Chapter 25 #2
In the last moments before the battle began, I looked for Kallen. He was standing at the front of the crowd, and as we locked eyes, a small amount of relief mixed with the terror. I wasn’t alone.
Then a horn sounded, and all hell broke loose.
Drustan lunged towards Imogen in a flash of orange.
She sidestepped, and suddenly there were two of her darting around him.
When Drustan lashed out at one, his sword met empty air.
A third Imogen appeared, circling behind him, and Drustan turned just in time to meet this one’s blade with his own. The clash of metal was met by cheers.
A swirl of black smoke rushed across the floor, coalescing into Hector’s shape before he stabbed towards Imogen’s side.

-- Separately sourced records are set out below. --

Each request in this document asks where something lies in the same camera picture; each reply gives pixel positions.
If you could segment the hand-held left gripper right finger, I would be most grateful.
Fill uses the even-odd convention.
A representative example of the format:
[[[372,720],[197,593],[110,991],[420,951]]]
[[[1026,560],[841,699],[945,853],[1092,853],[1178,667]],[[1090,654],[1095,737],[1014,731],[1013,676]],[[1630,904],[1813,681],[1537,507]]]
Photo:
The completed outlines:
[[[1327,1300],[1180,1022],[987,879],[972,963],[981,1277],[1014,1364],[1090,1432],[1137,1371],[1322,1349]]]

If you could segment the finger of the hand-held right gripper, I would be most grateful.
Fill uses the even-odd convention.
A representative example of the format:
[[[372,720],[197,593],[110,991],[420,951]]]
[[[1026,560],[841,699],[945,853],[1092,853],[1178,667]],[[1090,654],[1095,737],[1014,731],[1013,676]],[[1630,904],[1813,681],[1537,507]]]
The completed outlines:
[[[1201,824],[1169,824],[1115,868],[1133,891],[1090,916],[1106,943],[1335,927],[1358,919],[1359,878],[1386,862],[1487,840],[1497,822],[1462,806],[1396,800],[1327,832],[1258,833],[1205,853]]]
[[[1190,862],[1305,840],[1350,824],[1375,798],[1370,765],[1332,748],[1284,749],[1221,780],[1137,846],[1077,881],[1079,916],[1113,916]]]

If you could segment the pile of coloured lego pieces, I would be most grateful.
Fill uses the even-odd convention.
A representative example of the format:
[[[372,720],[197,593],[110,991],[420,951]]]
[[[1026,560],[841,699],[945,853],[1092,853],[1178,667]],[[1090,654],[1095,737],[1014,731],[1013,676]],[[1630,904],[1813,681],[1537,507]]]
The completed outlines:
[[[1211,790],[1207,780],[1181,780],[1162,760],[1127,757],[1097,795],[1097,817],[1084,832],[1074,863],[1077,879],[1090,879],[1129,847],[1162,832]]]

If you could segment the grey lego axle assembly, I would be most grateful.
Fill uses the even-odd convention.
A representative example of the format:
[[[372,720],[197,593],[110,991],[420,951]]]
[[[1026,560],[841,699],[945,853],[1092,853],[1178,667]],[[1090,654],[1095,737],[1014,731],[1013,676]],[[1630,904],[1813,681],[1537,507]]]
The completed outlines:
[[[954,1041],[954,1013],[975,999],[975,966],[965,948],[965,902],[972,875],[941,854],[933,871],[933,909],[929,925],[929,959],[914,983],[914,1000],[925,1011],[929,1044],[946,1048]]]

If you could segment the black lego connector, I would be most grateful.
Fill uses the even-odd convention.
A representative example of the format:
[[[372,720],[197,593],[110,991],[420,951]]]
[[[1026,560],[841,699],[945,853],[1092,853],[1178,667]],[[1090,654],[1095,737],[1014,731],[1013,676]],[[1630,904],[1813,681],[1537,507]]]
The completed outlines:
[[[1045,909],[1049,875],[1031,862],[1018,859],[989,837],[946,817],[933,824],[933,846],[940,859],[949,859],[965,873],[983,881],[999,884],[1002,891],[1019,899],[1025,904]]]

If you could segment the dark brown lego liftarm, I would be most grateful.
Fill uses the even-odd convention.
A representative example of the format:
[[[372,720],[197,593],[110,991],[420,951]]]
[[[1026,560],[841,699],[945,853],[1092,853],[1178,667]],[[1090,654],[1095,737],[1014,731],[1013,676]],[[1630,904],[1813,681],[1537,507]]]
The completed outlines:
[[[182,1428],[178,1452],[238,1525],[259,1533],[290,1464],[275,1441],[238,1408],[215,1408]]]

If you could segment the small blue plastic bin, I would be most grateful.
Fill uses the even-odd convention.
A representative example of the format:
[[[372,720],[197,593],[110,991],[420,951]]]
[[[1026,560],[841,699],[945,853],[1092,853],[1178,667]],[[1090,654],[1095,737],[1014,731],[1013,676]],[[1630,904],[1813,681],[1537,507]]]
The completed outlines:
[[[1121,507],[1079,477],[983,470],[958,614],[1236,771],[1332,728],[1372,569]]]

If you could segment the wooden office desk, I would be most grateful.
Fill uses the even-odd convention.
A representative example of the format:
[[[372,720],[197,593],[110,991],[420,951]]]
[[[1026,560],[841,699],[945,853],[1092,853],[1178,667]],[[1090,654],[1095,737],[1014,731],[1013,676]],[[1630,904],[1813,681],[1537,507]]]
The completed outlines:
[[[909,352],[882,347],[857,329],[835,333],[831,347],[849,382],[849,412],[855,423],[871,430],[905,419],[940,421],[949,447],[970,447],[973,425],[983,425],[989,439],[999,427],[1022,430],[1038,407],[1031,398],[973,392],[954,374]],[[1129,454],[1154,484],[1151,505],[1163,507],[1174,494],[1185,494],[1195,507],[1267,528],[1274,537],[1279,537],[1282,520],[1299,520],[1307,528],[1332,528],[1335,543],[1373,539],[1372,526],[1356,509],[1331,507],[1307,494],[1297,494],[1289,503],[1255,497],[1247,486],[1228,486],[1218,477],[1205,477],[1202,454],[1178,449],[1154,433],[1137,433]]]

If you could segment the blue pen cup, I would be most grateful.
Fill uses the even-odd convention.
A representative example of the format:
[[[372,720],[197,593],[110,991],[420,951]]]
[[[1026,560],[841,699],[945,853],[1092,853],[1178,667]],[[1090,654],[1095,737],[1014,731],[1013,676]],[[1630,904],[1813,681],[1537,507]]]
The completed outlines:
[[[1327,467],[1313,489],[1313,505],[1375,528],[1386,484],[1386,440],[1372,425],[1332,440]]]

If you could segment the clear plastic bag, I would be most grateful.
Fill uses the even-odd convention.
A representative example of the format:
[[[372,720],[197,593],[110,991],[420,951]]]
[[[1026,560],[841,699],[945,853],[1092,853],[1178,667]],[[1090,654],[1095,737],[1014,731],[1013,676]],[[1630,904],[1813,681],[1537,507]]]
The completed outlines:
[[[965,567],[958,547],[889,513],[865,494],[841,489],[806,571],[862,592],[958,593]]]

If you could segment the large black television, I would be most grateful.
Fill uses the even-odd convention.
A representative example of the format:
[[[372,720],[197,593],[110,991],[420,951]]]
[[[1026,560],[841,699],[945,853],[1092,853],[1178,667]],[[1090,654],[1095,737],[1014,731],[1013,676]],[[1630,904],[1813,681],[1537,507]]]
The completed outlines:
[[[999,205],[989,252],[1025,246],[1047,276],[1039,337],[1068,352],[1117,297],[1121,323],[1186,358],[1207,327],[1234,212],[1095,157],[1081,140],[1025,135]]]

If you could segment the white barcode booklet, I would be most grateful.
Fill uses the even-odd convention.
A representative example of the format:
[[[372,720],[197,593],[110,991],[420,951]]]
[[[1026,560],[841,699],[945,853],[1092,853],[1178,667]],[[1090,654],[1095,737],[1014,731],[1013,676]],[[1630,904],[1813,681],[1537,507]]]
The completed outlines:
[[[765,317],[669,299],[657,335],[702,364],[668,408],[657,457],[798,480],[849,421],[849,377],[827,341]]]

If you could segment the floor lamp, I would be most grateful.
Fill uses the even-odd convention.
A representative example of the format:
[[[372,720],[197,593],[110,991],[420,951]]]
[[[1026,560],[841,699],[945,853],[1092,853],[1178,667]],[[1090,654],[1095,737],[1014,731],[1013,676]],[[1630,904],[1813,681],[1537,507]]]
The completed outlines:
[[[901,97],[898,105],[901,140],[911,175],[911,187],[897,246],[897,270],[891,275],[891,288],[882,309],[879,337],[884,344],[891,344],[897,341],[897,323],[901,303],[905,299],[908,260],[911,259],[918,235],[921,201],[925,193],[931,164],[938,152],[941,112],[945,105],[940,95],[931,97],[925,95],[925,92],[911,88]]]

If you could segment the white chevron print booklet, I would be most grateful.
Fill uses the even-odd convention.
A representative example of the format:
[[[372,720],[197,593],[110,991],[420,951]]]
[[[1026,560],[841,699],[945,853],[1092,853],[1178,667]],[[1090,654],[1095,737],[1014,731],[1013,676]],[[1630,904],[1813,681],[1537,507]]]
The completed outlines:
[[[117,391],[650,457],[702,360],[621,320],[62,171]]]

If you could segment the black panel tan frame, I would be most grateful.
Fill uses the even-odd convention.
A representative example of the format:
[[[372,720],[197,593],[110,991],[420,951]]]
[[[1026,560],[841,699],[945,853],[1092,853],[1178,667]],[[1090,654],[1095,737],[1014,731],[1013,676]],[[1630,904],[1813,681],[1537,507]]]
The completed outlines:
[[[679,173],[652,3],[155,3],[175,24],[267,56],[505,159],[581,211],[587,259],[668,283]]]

She had vanished again, though, and there was nothing left for his weapon to find.
He immediately ducked, and a lock of his tied-back hair fluttered to the ground, chopped off by an invisible weapon.
Nearby, Torin was advancing on Oriana, hacking his sword in vicious arcs—apparently he had decided to target the Earth princess rather than me. Oriana evaded him with surprising quickness, then launched a counterattack.
I stood frozen, shocked at the speed and viciousness with which everyone else had leapt into action. My feet felt like lead.
Oriana was an adept fighter, but Torin was clearly about to overpower her. She spun fluidly out of the way, water spilling from her free hand and slithering towards Torin’s feet. She didn’t even glance my way as she retreated past me.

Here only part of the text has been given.